Work item: Look over the lines below. Report each one that includes the string "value".

Data segment:
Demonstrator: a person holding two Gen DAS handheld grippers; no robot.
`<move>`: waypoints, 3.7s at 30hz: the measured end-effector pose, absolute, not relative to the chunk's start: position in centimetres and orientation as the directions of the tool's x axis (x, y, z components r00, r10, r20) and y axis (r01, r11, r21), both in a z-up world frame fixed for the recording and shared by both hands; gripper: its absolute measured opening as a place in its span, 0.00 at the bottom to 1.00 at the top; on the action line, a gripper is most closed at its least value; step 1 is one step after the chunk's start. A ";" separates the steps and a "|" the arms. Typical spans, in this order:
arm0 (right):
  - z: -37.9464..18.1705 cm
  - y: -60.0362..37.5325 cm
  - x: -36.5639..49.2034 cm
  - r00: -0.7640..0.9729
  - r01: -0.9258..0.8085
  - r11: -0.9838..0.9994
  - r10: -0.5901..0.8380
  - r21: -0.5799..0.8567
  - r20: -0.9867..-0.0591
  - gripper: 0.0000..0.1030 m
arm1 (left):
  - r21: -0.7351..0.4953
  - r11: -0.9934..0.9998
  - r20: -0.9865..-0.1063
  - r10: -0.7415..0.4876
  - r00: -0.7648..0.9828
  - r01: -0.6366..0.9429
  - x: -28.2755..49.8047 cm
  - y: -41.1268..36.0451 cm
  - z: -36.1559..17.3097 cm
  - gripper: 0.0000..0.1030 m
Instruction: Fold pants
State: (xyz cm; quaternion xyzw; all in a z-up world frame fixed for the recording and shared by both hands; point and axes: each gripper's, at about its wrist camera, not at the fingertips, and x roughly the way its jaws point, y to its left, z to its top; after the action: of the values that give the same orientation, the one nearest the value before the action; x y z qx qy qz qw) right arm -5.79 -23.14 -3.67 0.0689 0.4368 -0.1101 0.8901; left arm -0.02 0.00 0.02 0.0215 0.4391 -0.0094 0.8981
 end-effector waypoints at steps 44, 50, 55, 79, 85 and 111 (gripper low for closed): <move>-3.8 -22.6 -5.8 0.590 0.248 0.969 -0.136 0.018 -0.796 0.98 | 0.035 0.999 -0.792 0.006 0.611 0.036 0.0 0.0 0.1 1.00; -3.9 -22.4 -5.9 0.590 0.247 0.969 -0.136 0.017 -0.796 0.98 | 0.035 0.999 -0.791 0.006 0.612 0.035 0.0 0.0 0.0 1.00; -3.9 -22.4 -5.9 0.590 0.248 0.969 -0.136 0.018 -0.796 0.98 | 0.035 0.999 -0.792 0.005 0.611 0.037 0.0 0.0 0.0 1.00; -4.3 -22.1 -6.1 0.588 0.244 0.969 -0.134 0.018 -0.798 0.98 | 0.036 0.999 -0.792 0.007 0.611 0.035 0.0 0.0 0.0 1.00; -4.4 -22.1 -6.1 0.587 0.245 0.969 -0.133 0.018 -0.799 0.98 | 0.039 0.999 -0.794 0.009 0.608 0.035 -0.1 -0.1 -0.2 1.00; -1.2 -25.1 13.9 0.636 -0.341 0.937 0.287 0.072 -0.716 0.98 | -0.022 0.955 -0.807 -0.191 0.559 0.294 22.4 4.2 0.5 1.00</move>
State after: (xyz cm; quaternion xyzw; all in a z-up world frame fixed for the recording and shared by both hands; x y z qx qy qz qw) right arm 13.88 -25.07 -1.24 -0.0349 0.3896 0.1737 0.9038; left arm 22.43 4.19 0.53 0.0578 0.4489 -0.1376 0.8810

Result of the exercise:
`<move>`: waypoints, 3.7s at 30hz: the measured end-effector pose, absolute, not relative to the chunk's start: position in centimetres and orientation as the directions of the tool's x axis (x, y, z components r00, r10, r20) and y axis (r01, r11, r21), both in a z-up world frame fixed for the recording and shared by both hands; gripper: its absolute measured opening as a place in its span, 0.00 at the bottom to 1.00 at the top; on the action line, a gripper is most closed at its least value; step 1 is one step after the chunk's start. A ";" separates the steps and a "|" the arms. Typical spans, in this order:
State: (xyz cm; quaternion xyzw; all in a z-up world frame fixed for the recording and shared by both hands; point and axes: each gripper's, at about its wrist camera, not at the fingertips, and x roughly the way its jaws point, y to its left, z to its top; after the action: of the values that give the same orientation, the one nearest the value before the action; x y z qx qy qz qw) right arm -5.79 -23.14 -3.67 0.0689 0.4368 -0.1101 0.8901; left arm -0.02 0.00 0.02 0.0215 0.4391 -0.0094 0.8981

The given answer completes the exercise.